Island in Washington State, US

McNeil Island is an island in the Northwestern United States, in south Puget Sound southwest of Tacoma, Washington. With a land area of 6.63 sqmi, it lies in an area of many inhabited small islands, including Anderson Island to the south across Balch Passage, and Fox Island to the north across Carr Inlet. To the west, McNeil Island is separated from Key Peninsula by Pitt Passage. The Washington mainland lies to the east, across the south basin of Puget Sound.
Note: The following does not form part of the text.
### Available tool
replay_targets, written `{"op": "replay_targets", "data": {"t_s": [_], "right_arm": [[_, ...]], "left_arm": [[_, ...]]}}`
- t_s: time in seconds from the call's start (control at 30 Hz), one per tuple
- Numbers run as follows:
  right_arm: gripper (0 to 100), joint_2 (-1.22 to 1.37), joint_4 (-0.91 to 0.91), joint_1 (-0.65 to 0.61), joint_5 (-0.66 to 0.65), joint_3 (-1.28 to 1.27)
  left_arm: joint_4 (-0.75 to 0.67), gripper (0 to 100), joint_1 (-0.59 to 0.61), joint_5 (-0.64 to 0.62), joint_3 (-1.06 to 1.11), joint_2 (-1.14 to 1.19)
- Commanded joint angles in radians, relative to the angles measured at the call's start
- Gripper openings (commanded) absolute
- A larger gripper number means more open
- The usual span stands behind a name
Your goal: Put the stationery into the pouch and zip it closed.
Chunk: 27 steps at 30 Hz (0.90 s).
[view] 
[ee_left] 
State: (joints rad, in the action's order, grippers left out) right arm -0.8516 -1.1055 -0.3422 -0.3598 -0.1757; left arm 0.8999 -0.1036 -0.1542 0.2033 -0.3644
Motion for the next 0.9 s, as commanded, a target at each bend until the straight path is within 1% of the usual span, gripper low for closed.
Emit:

The island has been owned and administered by the government of the state of Washington since early 1840s when it was seized from the aboriginal Steilacoom people; it was the location of a federal penitentiary for over a century, from 1875 to 1981. It was turned over to the Washington State Department of Corrections and became the McNeil Island Corrections Center, until it closed in 2011. It was the last remaining island prison in the country to be accessible only by air and sea. (Note: Rikers Island in New York City is a jail (short-term holding facility run by the city) and not a prison (long-term holding facility run by the state). The Rikers Island Bridge opened in 1966.)

In November 2010, the state announced closure plans for 2011, saving $14 million. A detention center for violent sexual offenders remains on the island.

The McNeil Island Historical Society was chartered in 2010 shortly after the closing of the prison for the purpose of educating the public about, and preserving, the rich history of McNeil Island.

==History==
The island was part of the territory of the Steilacoom people, a Coast Salish tribe.

It was named in 1841 by Charles Wilkes in honor of Captain William Henry McNeill of the Hudson's Bay Company, who greeted Wilkes upon the arrival of the United States Exploring Expedition at Fort Nisqually in southern Puget Sound. Wilkes’ misspelling was never corrected.

The Robert A. Inskip expedition of 1846 named the island Duntze, after Captain John A. Duntze of the Royal Navy. In 1847, during the British map reorganization project, Henry Kellett restored the earlier name McNeil.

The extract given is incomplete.